For a very good discussion on this topic and organizational structure for GCP please read this great article by my colleague Mike Sparr.
Create a standard set of labels you will apply to each resource and stick with it. It may make sense to have a standard set of labels to apply for each resource type. This makes searching for resources much easier and also makes tracking sets of resources on a billing report that much easier as well.
Once again using Iris3 to do this automatically makes it much easier to keep the standard applied.
Search for resources using filters and labels
Throughout the console in the filter bars if you start typing the word labels it will pop up a selection for it in a dropdown. After selecting it, you can start typing the label name after the colon and it will start autocompleting for you to filter by this particular label.
Note that at the time of writing this article this doesn’t work on the Cloud Storage page yet.
Use Kubernetes labels in GKE
GKE gives you the ability to label each node in a cluster with the Kubernetes labels function (located on the Metadata page when creating a cluster).

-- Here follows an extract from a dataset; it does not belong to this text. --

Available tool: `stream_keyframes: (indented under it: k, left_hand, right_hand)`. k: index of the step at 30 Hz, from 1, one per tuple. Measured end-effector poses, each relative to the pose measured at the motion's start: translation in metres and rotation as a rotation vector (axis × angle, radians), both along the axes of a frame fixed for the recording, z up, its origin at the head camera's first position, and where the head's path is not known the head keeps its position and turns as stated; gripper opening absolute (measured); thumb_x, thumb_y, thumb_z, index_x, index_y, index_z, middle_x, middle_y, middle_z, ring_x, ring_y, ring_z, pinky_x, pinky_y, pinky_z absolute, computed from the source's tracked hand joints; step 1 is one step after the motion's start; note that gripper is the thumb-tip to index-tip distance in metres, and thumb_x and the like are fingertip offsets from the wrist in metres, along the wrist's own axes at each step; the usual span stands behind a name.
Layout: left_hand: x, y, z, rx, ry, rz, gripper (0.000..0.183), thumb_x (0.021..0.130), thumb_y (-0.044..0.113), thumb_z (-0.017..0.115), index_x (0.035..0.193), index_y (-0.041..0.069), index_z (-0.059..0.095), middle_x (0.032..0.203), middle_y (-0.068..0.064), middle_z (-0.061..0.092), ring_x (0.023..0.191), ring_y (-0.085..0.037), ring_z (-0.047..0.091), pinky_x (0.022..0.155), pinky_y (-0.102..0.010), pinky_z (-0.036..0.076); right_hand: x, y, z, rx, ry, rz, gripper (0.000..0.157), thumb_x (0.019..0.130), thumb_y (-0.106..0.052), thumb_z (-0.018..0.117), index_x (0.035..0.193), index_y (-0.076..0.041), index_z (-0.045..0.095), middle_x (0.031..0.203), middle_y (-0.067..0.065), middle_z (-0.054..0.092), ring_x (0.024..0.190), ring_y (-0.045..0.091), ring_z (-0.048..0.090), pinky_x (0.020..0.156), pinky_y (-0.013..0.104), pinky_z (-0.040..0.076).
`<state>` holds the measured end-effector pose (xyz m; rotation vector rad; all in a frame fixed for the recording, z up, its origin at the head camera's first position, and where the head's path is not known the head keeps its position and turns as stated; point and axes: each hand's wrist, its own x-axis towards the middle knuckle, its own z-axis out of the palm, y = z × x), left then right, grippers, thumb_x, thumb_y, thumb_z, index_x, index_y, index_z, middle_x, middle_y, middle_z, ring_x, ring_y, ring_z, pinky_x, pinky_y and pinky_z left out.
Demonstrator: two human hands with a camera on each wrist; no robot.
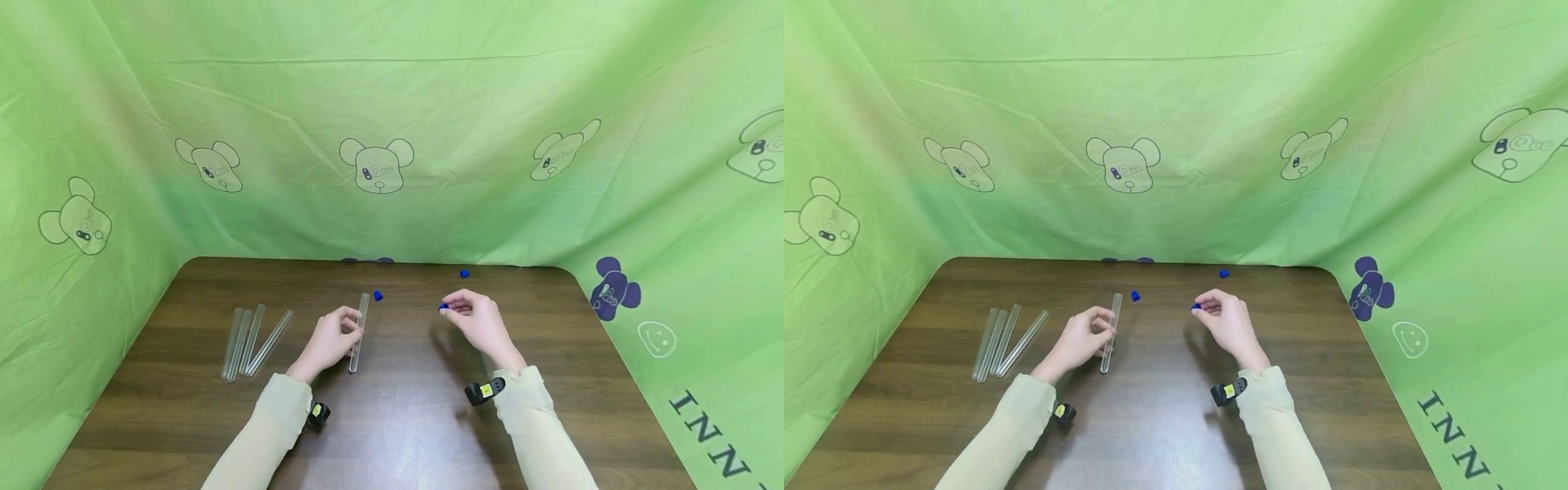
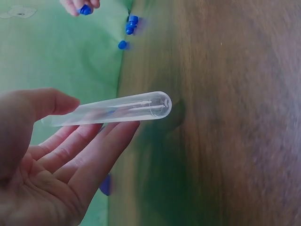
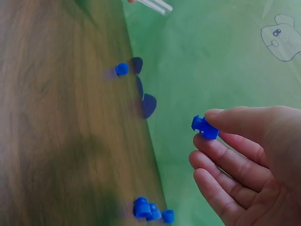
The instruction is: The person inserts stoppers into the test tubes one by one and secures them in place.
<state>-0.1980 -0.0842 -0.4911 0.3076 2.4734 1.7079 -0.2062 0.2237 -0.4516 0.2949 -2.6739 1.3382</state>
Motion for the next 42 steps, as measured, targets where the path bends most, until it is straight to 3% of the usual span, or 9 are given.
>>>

Tip: Inside of Kubernetes you can use a selector to select these nodes. Note this only applies to using GKE and not standalone clusters.
Use labels in your BigQuery billing queries
If you have ever used BigQuery as your billing data sink then you probably have seen a labels record in the tables it creates. Every label you add to a service appears in that record for the resource associated with that row. Using this data can allow much better exploration of the data using BigQuery.
Use labels on your Queues
If you use Pub/Sub for queueing or as part of a workflow create a label on your topic to label it as part of an application or the workflow it is a part of. This is an often overlooked cost especially with heavy users of Pub/Sub. Note that as of the time of this writing Pub/Sub Lite doesn’t support labels.
Keep your label policy up-to-date
When updating or rolling out a new project or using a new service in GCP check to see if it uses labels. If so then update your label policy to include them or add it to Iris3 for updating automatically.